Esses dias estava revendo algumas postagens antigas. Volta e meia tenho dessas. Apreciando vários textos do começo do blog. Pra alguns rola aquela sensação de "nossa, mas foi eu quem escreveu isso?" (com o peito estufado de orgulho), já pra outros fica a impressão de leveza no sentido de que "eu uma vez já fui criança e cresci" (dá até uma certa vergonha alheia de si mesmo).

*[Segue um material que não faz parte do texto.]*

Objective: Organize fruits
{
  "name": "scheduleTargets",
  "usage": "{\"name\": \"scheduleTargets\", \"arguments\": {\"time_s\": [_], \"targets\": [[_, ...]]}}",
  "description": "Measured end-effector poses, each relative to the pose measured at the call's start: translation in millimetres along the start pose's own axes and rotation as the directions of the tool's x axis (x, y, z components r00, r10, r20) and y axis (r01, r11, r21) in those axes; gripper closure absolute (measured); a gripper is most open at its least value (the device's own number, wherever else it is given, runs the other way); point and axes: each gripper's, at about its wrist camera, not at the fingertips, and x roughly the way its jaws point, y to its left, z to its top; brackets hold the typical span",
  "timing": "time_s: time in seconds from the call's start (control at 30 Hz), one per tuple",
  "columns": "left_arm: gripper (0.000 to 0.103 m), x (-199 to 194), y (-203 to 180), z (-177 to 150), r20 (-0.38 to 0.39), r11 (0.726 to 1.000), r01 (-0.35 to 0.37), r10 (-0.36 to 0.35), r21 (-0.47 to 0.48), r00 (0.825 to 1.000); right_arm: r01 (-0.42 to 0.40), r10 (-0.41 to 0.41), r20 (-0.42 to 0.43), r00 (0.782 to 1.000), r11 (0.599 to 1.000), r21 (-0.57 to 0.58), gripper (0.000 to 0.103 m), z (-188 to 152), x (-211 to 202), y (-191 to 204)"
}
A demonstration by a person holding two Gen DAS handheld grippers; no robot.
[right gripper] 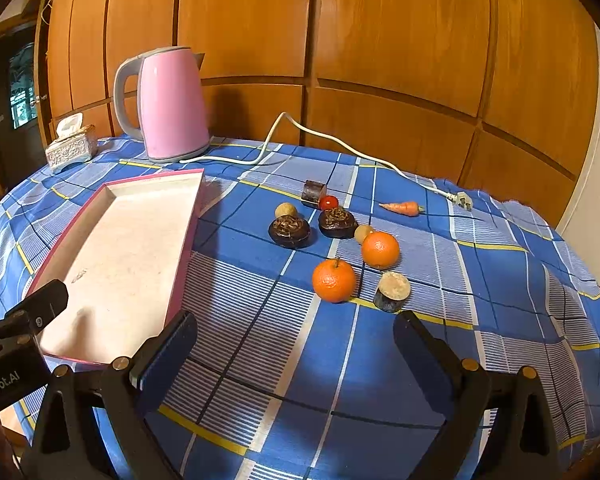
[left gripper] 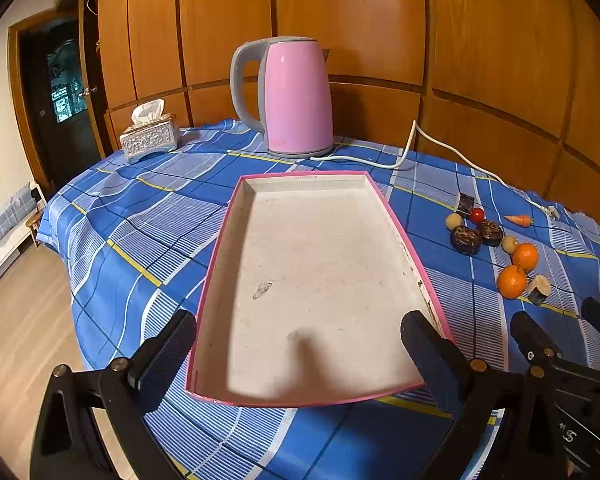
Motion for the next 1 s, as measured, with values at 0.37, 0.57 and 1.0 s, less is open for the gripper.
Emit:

Junto com esses momentos nostálgicos, aparecem certos "questionamentos existenciais" relativos ao blog: afinal, pra que serve isso? será que realmente acrescenta algo? vale a pena? não estou perdendo um precioso tempo? E por aí vai. Mas passa rápido.
Aliás, a atividade de "blogueiro" já me fez sentar e pensar seriamente na possibilidade de seguir profissionalmente no ramo do jornalismo. Até porque existem vários seres do ramo jurídico que seguiram por essa rota e se deram bem. E eu gosto da brincadeira. Por outro lado, sinto que falta algo pra que eu realmente possa me ver como jornalista: escrever como ofício, será que funciona pra uma mente as vezes demasiadamente preguiçosa pro necessário e famoso "faro" jornalístico? Sem falar em outros empecilhos que surgem no meio do caminho.
Voltando ao que interessa, essas "escavações" no blog permitem também uma visualização das direções que o dito toma com o passar do tempo. Como os textos e o modo de escrever vão mudando ao sabor das circunstâncias. E já lá se vão mais de dois anos. Notei por exemplo como as postagens por aqui no começo era bem mais pessoais e ao mesmo tempo pretensiosas (será que é porque eu estava sozinho e queria que todos olhassem para mim?). Depois passando pra algo mais objetivo e menos megalomaníaco (será que foi porque eu arranjei companhia e descobri que existia vida além das minhas idiossincrasias?).
E o público? Quando inaugurei isso aqui a audiência se resumia a uma meia dúzia de fiéis e misericordiosos amigos próximos. Hoje em dia tem gente "googlando" meu blog no outro lado do mundo, e até minha mãe virou leitora dos meus arroubos indulgentes. (!)
Estou criando um monstro? É inevitável que essa seja sempre a última pergunta quando paro pra pensar sobre isso. Até agora tenho respondido com um inevitável sorriso no rosto. Mas quem sabe o que o futuro nos reserva.